┌──

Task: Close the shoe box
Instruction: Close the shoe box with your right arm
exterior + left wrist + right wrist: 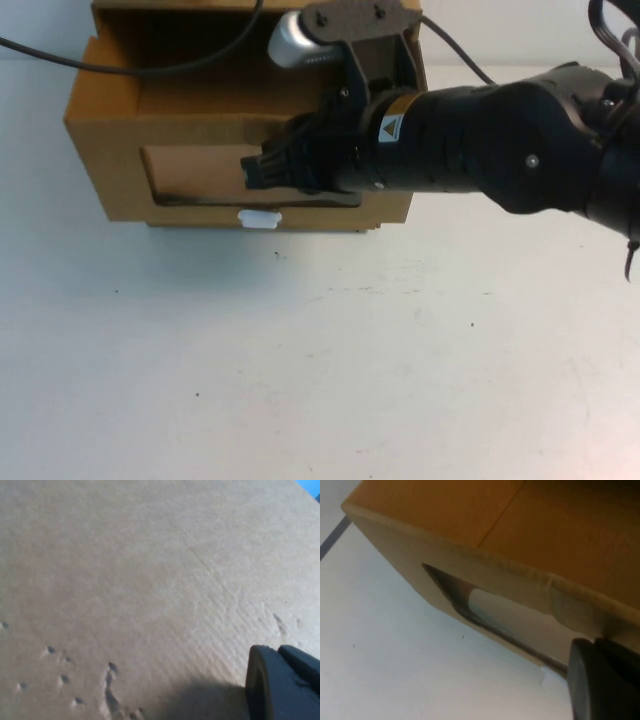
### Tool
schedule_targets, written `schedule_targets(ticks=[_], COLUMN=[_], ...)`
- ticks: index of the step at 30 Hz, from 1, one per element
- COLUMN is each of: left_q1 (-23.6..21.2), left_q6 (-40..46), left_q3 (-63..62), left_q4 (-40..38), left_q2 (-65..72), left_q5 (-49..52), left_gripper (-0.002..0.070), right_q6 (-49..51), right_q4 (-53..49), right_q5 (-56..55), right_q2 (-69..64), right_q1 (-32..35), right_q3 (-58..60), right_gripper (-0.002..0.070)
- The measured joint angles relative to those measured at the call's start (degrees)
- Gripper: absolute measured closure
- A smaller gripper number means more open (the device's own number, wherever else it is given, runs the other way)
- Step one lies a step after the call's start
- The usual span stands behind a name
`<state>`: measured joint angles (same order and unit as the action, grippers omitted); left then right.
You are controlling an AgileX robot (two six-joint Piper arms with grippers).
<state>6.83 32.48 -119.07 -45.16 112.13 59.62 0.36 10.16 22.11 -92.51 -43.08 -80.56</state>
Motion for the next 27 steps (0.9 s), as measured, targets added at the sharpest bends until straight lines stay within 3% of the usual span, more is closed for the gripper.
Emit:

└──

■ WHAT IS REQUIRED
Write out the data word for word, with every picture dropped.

■ TASK ANSWER
Task: Close the shoe box
Instruction: Close the shoe box with your right arm
exterior + left wrist + right wrist: 
### Tool
schedule_targets, written `schedule_targets(ticks=[_], COLUMN=[_], ...)`
- ticks: index of the step at 30 Hz, from 1, one per element
- COLUMN is each of: left_q1 (-23.6..21.2), left_q6 (-40..46), left_q3 (-63..62), left_q4 (-40..38), left_q2 (-65..72), left_q5 (-49..52), left_gripper (-0.002..0.070), right_q6 (-49..51), right_q4 (-53..49), right_q5 (-56..55), right_q2 (-69..64), right_q1 (-32..35), right_q3 (-58..60), right_gripper (-0.002..0.070)
- The measured joint angles relative to those measured at the call's start (degrees)
- Gripper: absolute measured closure
- A smaller gripper number means more open (the device's own number, wherever else it is given, runs the other way)
- Step one lies a step after the call's start
- The usual span stands behind a name
`<state>`: measured joint angles (same order and unit as the action, grippers omitted); left then right.
You are controlling an AgileX robot (two six-joint Piper arms with grippers).
<state>6.83 32.48 -119.07 -45.16 112.13 59.62 0.36 10.16 22.11 -92.51 -43.08 -80.56</state>
Motion for the next 27 steps (0.9 s), as measured, targets added at the sharpest bends until straight lines stay within 3% of the usual span, more is closed for the gripper.
Emit:

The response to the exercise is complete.